Kamuel überlegte einen Moment. Er rieb dabei seine Handflächen am Leder entlang. »So? Habe ich das?«
»Ja.«
»Warum?«
»Was haben Sie mit Sam Elam gemacht? Er… er… sieht aus, als wäre er tot.«
»Das ist er auch!«
Charlie wünschte, sich verhört zu haben. Das hatte er nicht. Er hatte die Worte genau verstanden, und ihm war auch klar, dass es für den Fremden keinen Grund gab, ihn anzulügen.
»T… tot…?«
»Ja, toter geht es nicht mehr.«
»Dann sind Sie ein Mörder!« stieß Charlie hervor, so laut, dass alle Gäste es hören konnten.

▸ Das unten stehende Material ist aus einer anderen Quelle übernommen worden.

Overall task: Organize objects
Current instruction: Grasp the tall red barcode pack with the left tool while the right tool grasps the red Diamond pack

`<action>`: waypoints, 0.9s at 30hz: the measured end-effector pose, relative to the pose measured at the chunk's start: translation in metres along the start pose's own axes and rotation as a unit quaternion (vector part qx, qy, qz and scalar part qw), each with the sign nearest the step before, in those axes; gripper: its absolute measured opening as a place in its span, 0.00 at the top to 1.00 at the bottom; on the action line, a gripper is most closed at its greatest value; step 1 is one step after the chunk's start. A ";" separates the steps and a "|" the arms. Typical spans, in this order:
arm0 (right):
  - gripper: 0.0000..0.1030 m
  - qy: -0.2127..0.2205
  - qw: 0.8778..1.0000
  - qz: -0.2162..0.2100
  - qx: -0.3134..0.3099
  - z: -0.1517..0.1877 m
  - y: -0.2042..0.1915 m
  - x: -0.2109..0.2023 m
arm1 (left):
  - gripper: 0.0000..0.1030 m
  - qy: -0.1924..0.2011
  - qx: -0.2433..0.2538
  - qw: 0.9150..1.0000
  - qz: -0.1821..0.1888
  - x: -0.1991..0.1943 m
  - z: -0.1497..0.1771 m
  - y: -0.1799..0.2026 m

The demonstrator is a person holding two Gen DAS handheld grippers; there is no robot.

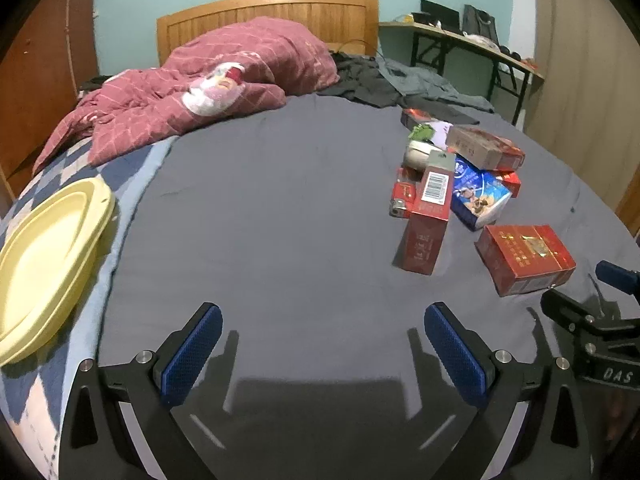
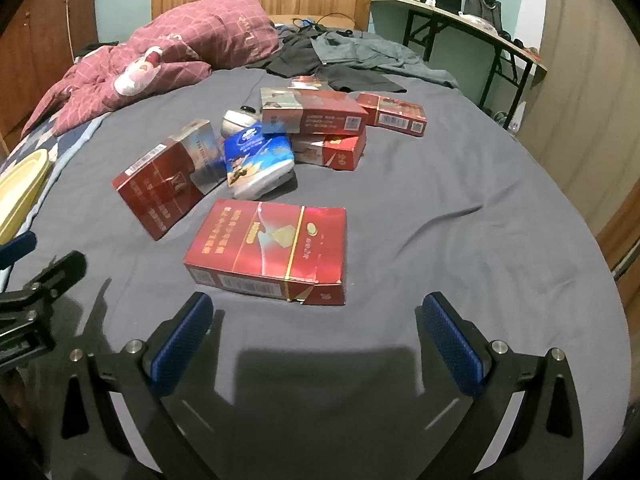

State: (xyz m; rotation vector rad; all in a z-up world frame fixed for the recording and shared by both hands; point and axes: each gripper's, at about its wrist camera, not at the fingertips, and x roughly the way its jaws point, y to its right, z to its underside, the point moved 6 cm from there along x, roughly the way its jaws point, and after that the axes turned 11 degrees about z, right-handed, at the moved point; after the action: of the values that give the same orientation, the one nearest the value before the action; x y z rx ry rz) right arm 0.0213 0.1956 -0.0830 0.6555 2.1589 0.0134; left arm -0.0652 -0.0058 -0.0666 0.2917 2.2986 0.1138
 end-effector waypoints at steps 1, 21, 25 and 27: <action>0.00 -0.001 1.000 -0.001 -0.001 0.000 -0.001 0.000 | 0.00 -0.003 0.008 1.000 0.009 0.005 -0.004 0.003; 0.00 -0.039 0.999 -0.006 0.024 -0.009 -0.026 0.028 | 0.00 0.006 0.053 0.991 0.122 0.070 -0.053 0.018; 0.00 -0.042 0.999 0.007 0.028 -0.014 -0.030 0.034 | 0.00 0.012 0.063 0.990 0.125 0.078 -0.054 0.024; 0.00 -0.043 0.999 0.008 0.031 -0.015 -0.030 0.036 | 0.00 0.008 0.064 0.990 0.127 0.082 -0.054 0.025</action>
State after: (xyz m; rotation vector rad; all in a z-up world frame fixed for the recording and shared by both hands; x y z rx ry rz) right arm -0.0210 0.1891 -0.1070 0.6977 2.0777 -0.0725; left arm -0.1539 0.0394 -0.0842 0.6524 2.2790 0.0965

Kamuel lächelte knapp. Er wollte den Wirt nicht enttäuschen und gab ihm deshalb eine Antwort. »Ich weiß, wie ihr Menschen denkt und welche Gesetze ihr euch gemacht habt. Aber für uns existieren sie nicht. Der Tod gehört zum Leben. Das haben auch die Menschen mal so gesehen. Es aber wieder vergessen. Wir brauchen uns darum nicht zu kümmern, denn wir haben unsere eigenen Gesetze.«
»Ihr?« hauchte der Wirt. »Wer… wer seid ihr denn?«
»Wir sind die Vergessenen und zudem eine besondere Kaste. Es muss dir reichen.« Kamuel griff in seine Tasche und holte einen Geldschein hervor, den er auf die Theke flattern ließ. »Es wird reichen. Es ist sogar mehr als ich dir schuldig bin, Mensch. Und jetzt geh aus dem Weg, aber schnell.«
»Nein!« Charlie erschrak selbst wegen seiner überhastet abgegebenen Antwort. Sie war auch von dem Fremden verstanden worden, denn er sah den Unmut auf seinem Gesicht.

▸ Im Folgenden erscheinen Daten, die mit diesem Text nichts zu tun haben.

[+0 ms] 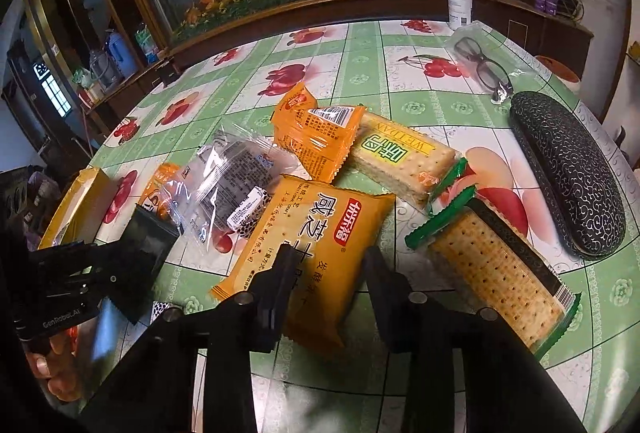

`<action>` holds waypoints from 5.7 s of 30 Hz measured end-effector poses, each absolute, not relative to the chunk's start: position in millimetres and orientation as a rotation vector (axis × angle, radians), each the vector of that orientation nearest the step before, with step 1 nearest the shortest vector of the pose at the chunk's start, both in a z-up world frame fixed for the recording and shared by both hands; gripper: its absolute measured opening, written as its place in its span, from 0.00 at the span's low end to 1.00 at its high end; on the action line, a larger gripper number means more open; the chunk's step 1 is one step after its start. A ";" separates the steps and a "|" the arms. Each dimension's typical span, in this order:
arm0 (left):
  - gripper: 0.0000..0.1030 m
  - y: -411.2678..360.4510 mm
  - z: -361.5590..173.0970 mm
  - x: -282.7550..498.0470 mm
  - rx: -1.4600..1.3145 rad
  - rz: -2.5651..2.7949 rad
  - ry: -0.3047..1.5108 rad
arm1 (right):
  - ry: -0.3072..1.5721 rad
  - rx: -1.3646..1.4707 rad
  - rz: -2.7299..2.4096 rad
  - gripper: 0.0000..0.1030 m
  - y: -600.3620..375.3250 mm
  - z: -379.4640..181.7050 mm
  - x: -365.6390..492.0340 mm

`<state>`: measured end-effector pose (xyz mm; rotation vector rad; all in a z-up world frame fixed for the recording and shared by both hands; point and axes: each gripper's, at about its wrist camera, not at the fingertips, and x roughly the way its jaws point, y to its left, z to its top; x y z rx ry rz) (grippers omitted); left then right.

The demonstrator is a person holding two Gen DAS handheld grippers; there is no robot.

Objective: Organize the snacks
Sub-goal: 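Grasp the yellow cheese biscuit bag with the right tool while the left holds the green packet, then carry the green packet and yellow biscuit bag over the tray with both tools, then open both tools to drop the green packet and yellow biscuit bag into the tray, then grasp the small white-blue bar with the left tool while the right grasps the green-ended cracker pack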

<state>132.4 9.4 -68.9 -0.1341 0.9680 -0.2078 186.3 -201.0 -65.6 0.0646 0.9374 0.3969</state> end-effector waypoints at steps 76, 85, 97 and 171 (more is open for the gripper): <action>0.41 86.9 -10.1 3.8 -0.133 0.213 0.777 | 0.816 -0.011 0.751 0.69 -94.1 -6.2 89.8; 0.41 131.3 -11.2 -22.8 -0.189 0.321 0.751 | 0.821 -0.067 0.875 0.69 -32.7 -3.0 70.3; 0.41 166.6 -19.8 -39.3 -0.234 0.405 0.743 | 0.802 -0.137 1.002 0.69 44.0 1.2 65.8; 0.76 91.4 -15.9 -4.9 -0.172 0.263 0.781 | 0.879 0.024 0.636 0.77 -119.8 -50.3 97.2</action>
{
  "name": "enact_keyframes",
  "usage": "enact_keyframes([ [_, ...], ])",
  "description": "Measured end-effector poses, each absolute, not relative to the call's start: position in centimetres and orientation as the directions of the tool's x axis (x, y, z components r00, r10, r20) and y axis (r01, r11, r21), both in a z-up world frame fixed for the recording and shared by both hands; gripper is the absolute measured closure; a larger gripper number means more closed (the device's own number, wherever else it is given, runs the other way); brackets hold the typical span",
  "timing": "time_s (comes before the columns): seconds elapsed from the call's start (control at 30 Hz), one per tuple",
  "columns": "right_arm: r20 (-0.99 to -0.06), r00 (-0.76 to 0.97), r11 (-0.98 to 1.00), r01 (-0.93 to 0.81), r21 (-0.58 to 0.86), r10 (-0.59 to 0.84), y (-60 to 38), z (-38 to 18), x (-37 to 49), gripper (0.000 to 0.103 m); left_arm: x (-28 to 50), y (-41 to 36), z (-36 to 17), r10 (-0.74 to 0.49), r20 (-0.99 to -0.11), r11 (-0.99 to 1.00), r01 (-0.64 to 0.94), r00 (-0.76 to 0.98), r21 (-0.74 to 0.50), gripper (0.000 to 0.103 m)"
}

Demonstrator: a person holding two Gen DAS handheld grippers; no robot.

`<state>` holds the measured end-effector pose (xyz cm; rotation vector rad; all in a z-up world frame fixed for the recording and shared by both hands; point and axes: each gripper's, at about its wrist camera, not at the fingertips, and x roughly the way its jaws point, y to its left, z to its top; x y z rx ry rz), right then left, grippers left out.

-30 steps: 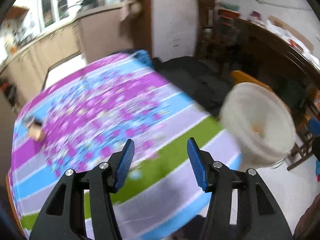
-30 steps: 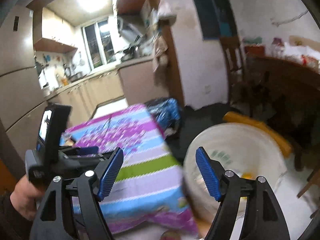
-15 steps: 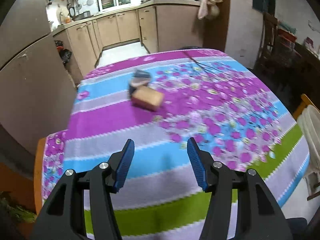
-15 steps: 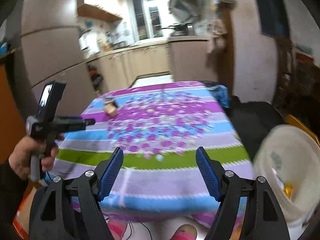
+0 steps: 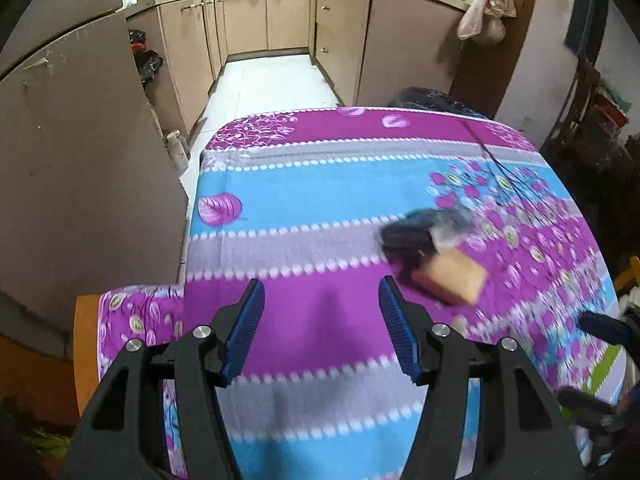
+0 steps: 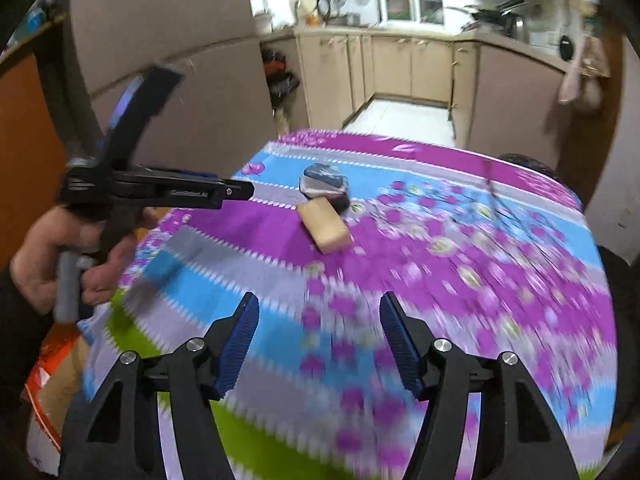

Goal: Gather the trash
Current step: 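Move both tools back over the table trash, then grasp the black Face tissue pack with the left tool while the right tool grasps the beige sponge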

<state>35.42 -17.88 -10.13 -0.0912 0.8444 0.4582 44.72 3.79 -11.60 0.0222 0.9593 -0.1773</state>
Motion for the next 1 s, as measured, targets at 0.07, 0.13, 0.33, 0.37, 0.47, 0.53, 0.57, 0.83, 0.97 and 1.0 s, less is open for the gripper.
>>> enact_keyframes([
  [0.07, -0.754, 0.563, 0.897, -0.435, 0.079, 0.339, -16.2, -11.1, 37.9, 0.039, 45.9, 4.5, -12.0, -0.147, -0.817, 0.986, 0.145, 0.558, -0.079, 0.046],
  [0.13, -0.762, 0.562, 0.898, -0.437, 0.058, 0.323, -14.8, -12.0, 40.1, 0.04, 46.7, 5.0, -12.3, -0.157, -0.816, 0.987, 0.124, 0.556, -0.105, 0.046],
  [0.33, -0.775, 0.548, 0.911, -0.404, 0.083, 0.314, -14.9, -13.7, 43.0, 0.063, 49.4, 5.2, -13.1, -0.151, -0.824, 0.988, 0.091, 0.546, -0.121, 0.046],
  [0.37, -0.777, 0.547, 0.915, -0.394, 0.089, 0.311, -15.3, -13.6, 42.7, 0.065, 49.6, 4.8, -13.1, -0.155, -0.825, 0.988, 0.101, 0.543, -0.119, 0.046],
  [0.47, -0.79, 0.544, 0.928, -0.364, 0.082, 0.283, -17.3, -13.4, 40.4, 0.067, 50.1, 4.3, -13.3, -0.182, -0.827, 0.983, 0.126, 0.532, -0.135, 0.045],
  [0.53, -0.797, 0.538, 0.937, -0.334, 0.099, 0.276, -19.0, -13.2, 38.9, 0.067, 50.3, 3.9, -13.5, -0.186, -0.832, 0.982, 0.124, 0.523, -0.142, 0.042],
  [0.57, -0.796, 0.543, 0.943, -0.318, 0.098, 0.266, -20.0, -13.0, 38.0, 0.067, 50.2, 3.8, -13.5, -0.187, -0.833, 0.982, 0.117, 0.521, -0.147, 0.039],
  [0.83, -0.811, 0.569, 0.982, -0.186, 0.032, 0.134, -24.9, -12.8, 35.9, 0.067, 49.0, -0.1, -13.5, -0.104, -0.865, 0.994, 0.074, 0.491, -0.077, 0.024],
  [0.97, -0.82, 0.553, 0.977, -0.209, 0.031, 0.144, -24.8, -13.6, 35.9, 0.066, 48.9, -2.1, -14.4, -0.059, -0.886, 0.998, 0.034, 0.461, -0.048, 0.016],
  [1.0, -0.818, 0.556, 0.977, -0.21, 0.034, 0.147, -24.9, -13.6, 35.9, 0.066, 48.9, -2.9, -14.8, -0.037, -0.887, 0.999, 0.032, 0.46, -0.025, 0.015],
])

»Nein, hast du gesagt?« Ein kurzes Lachen. Die nächste Frage triefte von Spott. »Willst du mich etwa aufhalten? Du? Ein mehr als lächerlicher Mensch?«
»Dieses Lokal gehört mir«, erklärte Charlie, darauf hoffend, dass seine Stimme fest genug klang. »Ich habe hier zu sagen. Ich kann bestimmen, wen ich haben will und wen nicht. Sie haben mir erzählt, dass Sam Elam tot ist. Wenn es stimmt, dann haben Sie ihn umgebr… aagggrrrhhh…«
Der Teil des letzten Wortes war ihm buchstäblich durch den harten Griff um seinen Hals in die Kehle zurückgedrückt worden. Charlie bekam keine Luft mehr. Der andere hielt ihn eisern fest und hatte dabei seinen Daumen so gedreht, dass die Kuppe gegen den Adamsapfel drückte. Wenn es so weiterging, dann war Charlie verloren.
Kamuel hob ihn an. Es sah so leicht aus, als hätte jemand wie Charlie kaum Gewicht. Er schwebte mit beiden Beinen über dem Boden und schwebte auch noch, als sich Kamuel mit ihm drehte und ihn dann vor der Theke abstellte. Er hatte auch seine Hand vom Hals des Wirtes gelöst.
Charlie rang krampfhaft nach Luft. Vor seinen Augen löste sich die Gestalt des Mannes auf, es verschwamm in den ersten Sekunden die gesamte Umgebung. Er war froh, sich am Handlauf abstützen zu können.
Der andere ging weiter. Charlie hörte ihn, wie seine Füße den Boden berührten. Diesmal ging er nicht so leise, sondern wie ein normaler Mensch. Der wollte weg. Verschwinden. Einfach abhauen. Ein Killer, der sich seiner Sache so verdammt sicher war.
Etwas riss in Charlie entzwei. Er brüllte auf und handelte so, wie er es kaum verantworten konnte. Von hinten her sprang er Kamuel an!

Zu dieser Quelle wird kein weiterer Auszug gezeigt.